O próprio relacionamento de Bridget Jones começa com o que poderia ser entendido, hoje em dia, como uma assédio no ambiente de trabalho, quando Daniel lhe envia um e-mail comentando o quanto sua saia é curta. E se Bridget não estivesse afim dele desde sempre? Mais tarde, ainda antes de ter a grande revelação sobre o verdadeiro status de relacionamento de Daniel, ele grita que ela não tem noção de como é trabalhar de verdade e que para ela é tudo muito fácil porque a vida no escritório se resume a desfilar de minissaia entre as mesas. Eu não faço ideia de quantas amigas minhas já desabafaram sobre se sentirem diminuídas no ambiente de trabalho simplesmente por serem mulheres, mas já foram muitas.

Claro que ainda estamos falando de um filme. O livro em que é inspirado, escrito pela jornalista britânica Helen Fielding, em 1995, quem basicamente inaugurou o que hoje a gente chama de chick lit — e que também assina o roteiro do filme, o que explica ele ser tão fiel ao romance —, bebe apenas em um dos maiores romances de todos os tempos: Orgulho e Preconceito.

Assim como no clássico de Jane Austen, as aparências enganam e nem tudo é o que parece ser.
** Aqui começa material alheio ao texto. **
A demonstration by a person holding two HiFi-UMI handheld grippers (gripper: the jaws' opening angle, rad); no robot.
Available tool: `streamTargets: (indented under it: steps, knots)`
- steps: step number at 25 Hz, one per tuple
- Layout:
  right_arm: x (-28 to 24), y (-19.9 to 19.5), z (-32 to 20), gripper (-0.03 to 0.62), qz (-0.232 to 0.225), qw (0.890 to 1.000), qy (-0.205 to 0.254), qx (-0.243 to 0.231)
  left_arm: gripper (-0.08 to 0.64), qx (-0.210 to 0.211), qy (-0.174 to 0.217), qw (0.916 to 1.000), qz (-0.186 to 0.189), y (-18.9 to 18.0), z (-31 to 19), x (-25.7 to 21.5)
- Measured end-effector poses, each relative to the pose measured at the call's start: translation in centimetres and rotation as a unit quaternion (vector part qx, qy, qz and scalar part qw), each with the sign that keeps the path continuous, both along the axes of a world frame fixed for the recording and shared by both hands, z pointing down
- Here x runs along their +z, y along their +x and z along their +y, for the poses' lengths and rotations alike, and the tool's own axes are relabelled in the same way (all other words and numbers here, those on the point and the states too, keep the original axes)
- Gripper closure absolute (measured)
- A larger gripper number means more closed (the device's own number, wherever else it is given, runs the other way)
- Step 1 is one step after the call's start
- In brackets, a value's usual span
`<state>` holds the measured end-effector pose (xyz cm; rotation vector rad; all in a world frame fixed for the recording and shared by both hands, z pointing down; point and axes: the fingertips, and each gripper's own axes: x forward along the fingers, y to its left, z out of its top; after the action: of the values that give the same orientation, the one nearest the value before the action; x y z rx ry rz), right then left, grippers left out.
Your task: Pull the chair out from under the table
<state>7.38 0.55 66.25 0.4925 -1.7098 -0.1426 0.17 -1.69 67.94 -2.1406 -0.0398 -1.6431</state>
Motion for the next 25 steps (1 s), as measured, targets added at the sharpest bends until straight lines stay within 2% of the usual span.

Daniel Cleaver é o próprio Mr. Wickham que, em meio a todo o seu charme, parece ser um cara muito legal, mas que na verdade é um grande babaca. Já o filho da amiga da mãe citado lá em cima e que se chama, olha só, Mark Darcy (interpretado por Colin Firth, que já deu vida ao senhor Darcy itself na adaptação do romance austeniano para série da BBC de 1995), que a princípio parece ser, além de meio esquisito, arrogante, é quem revela gostar de Bridget em meio a todos os seus defeitos, cozinha com ela e que lhe compra um diário novo. Afinal, ainda que um não tenha ido com a cara do outro de início, eles sempre podem recomeçar.

Mas O Diário de Bridget Jones não é perfeito e nem mesmo ele venceu o teste do tempo. A corrida da personagem em relação ao seu peso, por exemplo, é razoavelmente gordofóbica. Pelo menos no filme, dadas todas as piadas que se fazem e que funcionam como crítica através da identificação — parecida com a crítica social que Jordan Peele faz através do cinema de terror, mostrando os absurdos do nosso meio através de uma alegoria —, eu prefiro interpretar que tudo não passa de uma grande ironia. No livro, fiquei com a sensação na maior parte do tempo de que não funciona bem assim, principalmente em determinados pedaços em que Bridget diz sentir nojo de si mesma por ter consumido uma quantidade x de comida. As piadas e momentos engraçados ainda estão lá, mas eu me pergunto até que ponto, em pleno 2019, eles na real não poderiam ser gatilhos. Assim como o amigo gay que, apesar de ter lá sua graça, hoje seria visto como um personagem estereotipado e que está ali apenas para cumprir cota. Vale ressaltar também que absolutamente todos os personagens são brancos.

Bridget Jones

Por falar no ano em que estamos vivendo, é válido terminar com uma reflexão de uma das amigas de Bridget no livro e que não aparece no filme, onde as amizades da personagem não tem tanto espaço — o que felizmente foi mantido para os pais da personagem, principalmente todo o arco da mãe dela de autodescoberta e empoderamento aos 60 anos de idade.

“Nós, mulheres, somos vulneráveis porque integramos uma geração pioneira que tem a ousadia de não fazer concessões em se tratando do amor e que depende apenas dos próprios recursos financeiros. Daqui a vinte anos, os homens não vão nem pensar em babaquice emocional, porque nós vamos rir na cara deles”

Ainda não chegamos lá, mas nós vamos chegar. Nós vamos chegar.